1) build the rules programmatically, based on what you observe in the request context. This works fine until you want users to be able to create and assign custom policies and load them from a database.

2) put placeholders in the rule’s conditions, and swap them with the current contextual values when rehydrating the rules for a given request. Fine, except this obviates caching except for the raw rule from a database, and rehydrating dozens or hundreds of rules for every request starts to add up in terms of overhead.
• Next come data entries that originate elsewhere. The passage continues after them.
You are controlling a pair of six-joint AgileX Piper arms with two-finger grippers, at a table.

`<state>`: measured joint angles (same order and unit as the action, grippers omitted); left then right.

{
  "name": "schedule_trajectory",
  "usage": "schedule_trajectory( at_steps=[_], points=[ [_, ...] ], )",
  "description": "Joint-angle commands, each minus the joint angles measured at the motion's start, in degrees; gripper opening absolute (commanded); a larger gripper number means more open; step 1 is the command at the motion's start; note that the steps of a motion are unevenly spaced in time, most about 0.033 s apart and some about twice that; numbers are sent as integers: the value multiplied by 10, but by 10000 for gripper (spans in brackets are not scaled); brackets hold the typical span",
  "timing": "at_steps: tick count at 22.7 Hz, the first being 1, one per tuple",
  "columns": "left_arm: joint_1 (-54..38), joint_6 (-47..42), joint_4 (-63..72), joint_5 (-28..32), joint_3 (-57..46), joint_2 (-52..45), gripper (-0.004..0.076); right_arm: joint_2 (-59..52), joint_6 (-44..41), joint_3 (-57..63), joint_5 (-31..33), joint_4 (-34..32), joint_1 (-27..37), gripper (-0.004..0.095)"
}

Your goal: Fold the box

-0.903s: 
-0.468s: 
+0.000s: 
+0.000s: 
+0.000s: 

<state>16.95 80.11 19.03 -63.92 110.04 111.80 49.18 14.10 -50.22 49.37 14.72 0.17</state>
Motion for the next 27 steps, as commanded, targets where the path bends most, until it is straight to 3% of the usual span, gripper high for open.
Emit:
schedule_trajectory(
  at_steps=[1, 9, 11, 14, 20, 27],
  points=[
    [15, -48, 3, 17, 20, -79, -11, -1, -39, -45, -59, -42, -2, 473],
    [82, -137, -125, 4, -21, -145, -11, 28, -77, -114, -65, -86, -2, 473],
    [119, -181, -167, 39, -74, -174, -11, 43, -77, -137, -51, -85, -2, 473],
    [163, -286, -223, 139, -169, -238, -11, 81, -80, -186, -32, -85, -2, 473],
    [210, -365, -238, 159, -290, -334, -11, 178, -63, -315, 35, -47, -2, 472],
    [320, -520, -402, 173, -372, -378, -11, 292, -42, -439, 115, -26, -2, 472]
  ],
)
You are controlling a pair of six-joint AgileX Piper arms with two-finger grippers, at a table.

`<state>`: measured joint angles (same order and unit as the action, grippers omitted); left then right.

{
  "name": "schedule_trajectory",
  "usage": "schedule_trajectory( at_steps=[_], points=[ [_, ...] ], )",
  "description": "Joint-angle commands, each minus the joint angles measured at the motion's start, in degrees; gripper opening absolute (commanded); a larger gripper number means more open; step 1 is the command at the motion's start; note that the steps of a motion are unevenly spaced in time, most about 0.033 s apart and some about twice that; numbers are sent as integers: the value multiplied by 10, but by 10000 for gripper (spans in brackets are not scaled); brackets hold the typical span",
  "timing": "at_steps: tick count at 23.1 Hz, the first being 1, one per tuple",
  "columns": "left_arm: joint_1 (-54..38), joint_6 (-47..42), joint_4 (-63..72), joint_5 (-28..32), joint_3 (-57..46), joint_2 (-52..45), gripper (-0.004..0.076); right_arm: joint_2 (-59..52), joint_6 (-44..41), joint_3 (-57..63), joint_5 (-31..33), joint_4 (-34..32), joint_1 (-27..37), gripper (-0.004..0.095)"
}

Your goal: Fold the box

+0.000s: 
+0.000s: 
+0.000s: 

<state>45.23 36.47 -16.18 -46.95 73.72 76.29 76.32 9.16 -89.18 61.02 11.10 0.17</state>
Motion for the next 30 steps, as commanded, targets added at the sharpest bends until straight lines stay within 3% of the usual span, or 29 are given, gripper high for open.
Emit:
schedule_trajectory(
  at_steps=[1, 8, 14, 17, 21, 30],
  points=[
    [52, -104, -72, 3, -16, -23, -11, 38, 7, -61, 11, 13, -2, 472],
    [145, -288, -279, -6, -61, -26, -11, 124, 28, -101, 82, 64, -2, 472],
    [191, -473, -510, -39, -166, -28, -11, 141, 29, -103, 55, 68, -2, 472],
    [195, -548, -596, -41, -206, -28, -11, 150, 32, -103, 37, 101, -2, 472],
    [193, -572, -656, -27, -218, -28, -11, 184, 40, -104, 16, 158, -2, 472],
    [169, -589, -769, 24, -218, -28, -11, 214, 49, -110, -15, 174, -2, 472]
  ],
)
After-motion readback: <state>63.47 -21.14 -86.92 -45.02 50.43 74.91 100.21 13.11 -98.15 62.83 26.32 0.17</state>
I wish rule conditions could reference a “context” parameter (name not important) so I could create a condition like {userId: context.user.id} and at runtime I could pass the current context when I call can. That way I can rehydrate the rule once. I realize this creates all sorts of complications with serializing a rule to be stored in a database or sent over the wire, but that’s where some special placeholders could be understood natively by an Ability and hooked into a passed in context. However, that still creates an issue if I want to create a condition that is purely based on context ( e.g. {context.user.isTrialUser: false} )

The other thing I have been struggling with is that can with a subject name only (rather than an instance) will match a rule with no conditions along with rules that have matching conditions. I understand the author’s rationalization, but can potentially create unexpected results particularly when you offer a system that lets users build their own policies.

The last issue is CASL is nodejs only and I may need to support multiple platforms. I’ve looked at Casbin because of its multiplatform support and customizable model, but I’ve found it extraordinarily hard to use beyond simple RBAC or claims-based authorization, and it still doesn’t offer solutions like conditions-to-query filters or field-level authorizations.




Thanks for the extensive comment. I had similar experiences with CASL. I implemented the placeholders you described with support for arbitrary context. It also supported joins. It used a mongodb-like syntax that could be used with SQL, mongo, dynamodb or generate an in-memory filter function. Im glad to see others in this thread coming to similar conclusions. My design was similar to the OASIS model.


Ah got it, thanks for sharing! That's definitely context I'm missing from having never used it in an actual application.